The Basque Government seeks to alleviate the shortage of health workers through the “temporary” exemption from the nationality requirement to cover, through non-EU citizens, the hiring needs in specialties classified as “deficient or difficult to cover.” The Official Gazette of the Basque Country (BOPV) publishes this Wednesday the agreement by which this measure is decreed, in coherence with what is included in an additional provision of the Public Health Law approved last November.
This route, aimed at alleviating the lack of professionals in some specialties, includes a third movement, in addition to the agreement published today and the new standard approved a little over a month ago. In this case, it is an issue negotiated by the PNV with the PSOE for the investiture agreement of Pedro Sánchez. The Jeltzales included in said pact the transfer, within a period of three months, of the competence for the “homologation and validation of foreign titles.”

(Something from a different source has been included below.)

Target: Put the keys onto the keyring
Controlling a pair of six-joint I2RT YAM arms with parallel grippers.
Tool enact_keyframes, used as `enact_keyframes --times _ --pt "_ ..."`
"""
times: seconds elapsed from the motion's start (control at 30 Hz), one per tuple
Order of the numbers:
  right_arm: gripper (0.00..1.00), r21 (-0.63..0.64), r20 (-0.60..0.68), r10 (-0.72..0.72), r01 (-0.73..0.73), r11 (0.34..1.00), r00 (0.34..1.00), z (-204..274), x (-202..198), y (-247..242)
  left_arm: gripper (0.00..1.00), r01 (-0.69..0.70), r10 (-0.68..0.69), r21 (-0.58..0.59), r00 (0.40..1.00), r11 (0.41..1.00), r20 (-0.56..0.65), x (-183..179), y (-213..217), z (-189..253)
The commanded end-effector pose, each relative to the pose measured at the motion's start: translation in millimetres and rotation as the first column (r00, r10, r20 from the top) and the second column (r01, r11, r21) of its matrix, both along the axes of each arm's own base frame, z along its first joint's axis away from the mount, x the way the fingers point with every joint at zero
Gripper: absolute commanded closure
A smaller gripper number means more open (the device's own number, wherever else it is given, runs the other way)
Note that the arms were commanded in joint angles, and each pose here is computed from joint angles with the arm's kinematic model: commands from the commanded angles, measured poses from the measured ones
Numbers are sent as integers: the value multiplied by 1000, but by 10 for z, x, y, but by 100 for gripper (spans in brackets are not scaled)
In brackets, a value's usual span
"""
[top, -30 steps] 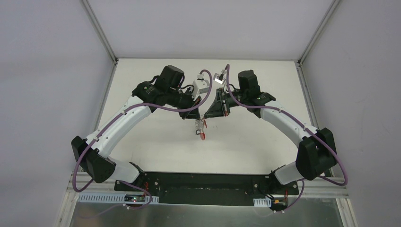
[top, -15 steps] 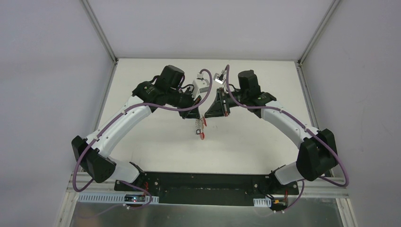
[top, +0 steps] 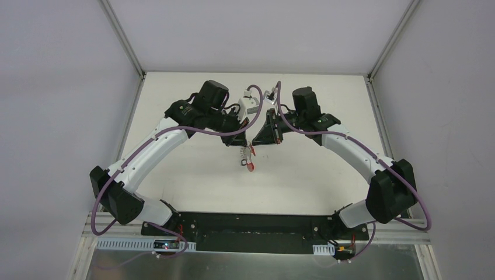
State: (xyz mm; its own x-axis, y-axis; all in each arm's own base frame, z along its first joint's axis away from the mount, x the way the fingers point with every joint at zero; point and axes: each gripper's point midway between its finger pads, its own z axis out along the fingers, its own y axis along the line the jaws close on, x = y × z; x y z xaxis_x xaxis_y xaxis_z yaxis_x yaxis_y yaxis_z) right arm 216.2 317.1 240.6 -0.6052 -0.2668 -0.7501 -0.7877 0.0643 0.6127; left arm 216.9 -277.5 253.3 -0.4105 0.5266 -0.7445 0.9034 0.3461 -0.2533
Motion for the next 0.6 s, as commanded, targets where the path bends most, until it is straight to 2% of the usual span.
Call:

Behind this demand, prioritized over the rest of the pending powers of the Statute of Gernika, is in practice this desire to alleviate the shortage of toilets, a problem that has been felt in Basque healthcare. At this point, it is about avoiding bureaucratic problems at the level of validation of degrees and managing this issue directly from Euskadi.
The agreement published this Wednesday in the BOPV states that “it may be exempt, for reasons of general interest, from compliance with the nationality requirement of the specialist medical staff and nursing staff of the Osakidetza-Basque Health Service whose specialties are declared deficient or of difficult coverage due to lack of personnel, for geographical reasons or for reasons related to seasonal periods.”
From there, what was published in the BOPV clarifies that “deficit or difficult-to-cover specialties will be understood as those corresponding to physicians and/or nursing in which there is a structural deficit of personnel for their provision and an objective and urgent need for coverage.” to adequately guarantee healthcare needs.”
Likewise, the text indicates that the “exemption will not be permanent, but temporary, and will be linked to the declaration that is made in this sense” based on certain criteria, while clarifying that the declaration is “temporary” and is will review “at least annually.”
The Basque Health Service has published in the BOPV which are the 55 specialties in which it has detected positions that are difficult to fill and that could be filled by non-European citizens.